» Task statement
The output must be exactly the lines from the "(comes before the" line through the end of the listing below, with no picture included.

» Dataset excerpt

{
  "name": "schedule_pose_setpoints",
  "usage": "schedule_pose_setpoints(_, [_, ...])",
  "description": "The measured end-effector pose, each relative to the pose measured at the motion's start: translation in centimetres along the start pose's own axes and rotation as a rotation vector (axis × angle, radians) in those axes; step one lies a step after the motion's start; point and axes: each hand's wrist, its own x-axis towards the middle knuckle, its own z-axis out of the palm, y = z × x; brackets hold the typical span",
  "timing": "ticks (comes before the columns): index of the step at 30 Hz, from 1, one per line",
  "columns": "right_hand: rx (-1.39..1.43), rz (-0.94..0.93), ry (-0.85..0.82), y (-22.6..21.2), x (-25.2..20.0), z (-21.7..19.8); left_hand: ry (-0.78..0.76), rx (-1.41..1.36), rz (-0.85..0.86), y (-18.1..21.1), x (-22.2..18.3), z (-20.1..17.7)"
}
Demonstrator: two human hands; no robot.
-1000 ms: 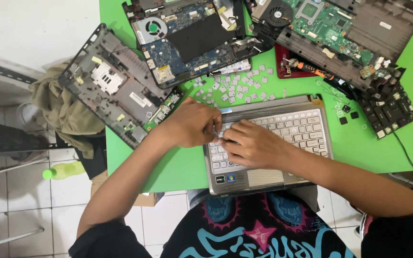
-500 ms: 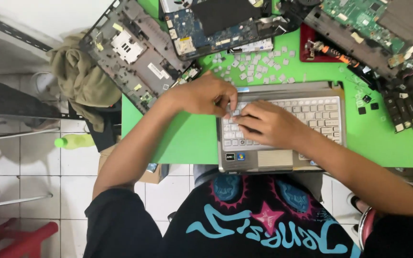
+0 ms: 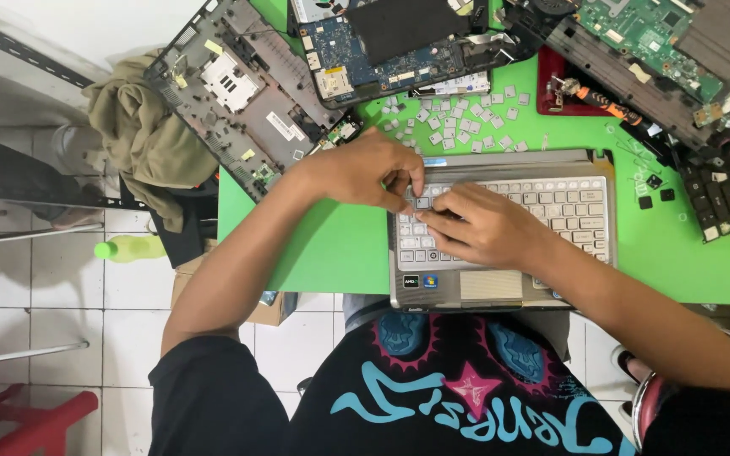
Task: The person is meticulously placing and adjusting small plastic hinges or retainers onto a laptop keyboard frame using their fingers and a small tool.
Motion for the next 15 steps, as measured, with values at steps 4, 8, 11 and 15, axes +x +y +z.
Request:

» Written answer
  "timing": "ticks (comes before the columns): index of the step at 30 Hz, from 1, one per line",
  "columns": "right_hand: rx (-1.39..1.43), rz (-0.94..0.93), ry (-0.85..0.82), y (-22.6..21.2), x (-25.2..20.0), z (-21.7..19.8); left_hand: ry (-0.78..0.76), rx (-1.41..1.36), rz (-0.85..0.86), y (-18.1..21.1), x (-22.2..18.3), z (-20.1..17.7)"
}
Demonstrator: two human hands; no robot.
-1000 ms: 
-500 ms: 
+0 ms: 
Task: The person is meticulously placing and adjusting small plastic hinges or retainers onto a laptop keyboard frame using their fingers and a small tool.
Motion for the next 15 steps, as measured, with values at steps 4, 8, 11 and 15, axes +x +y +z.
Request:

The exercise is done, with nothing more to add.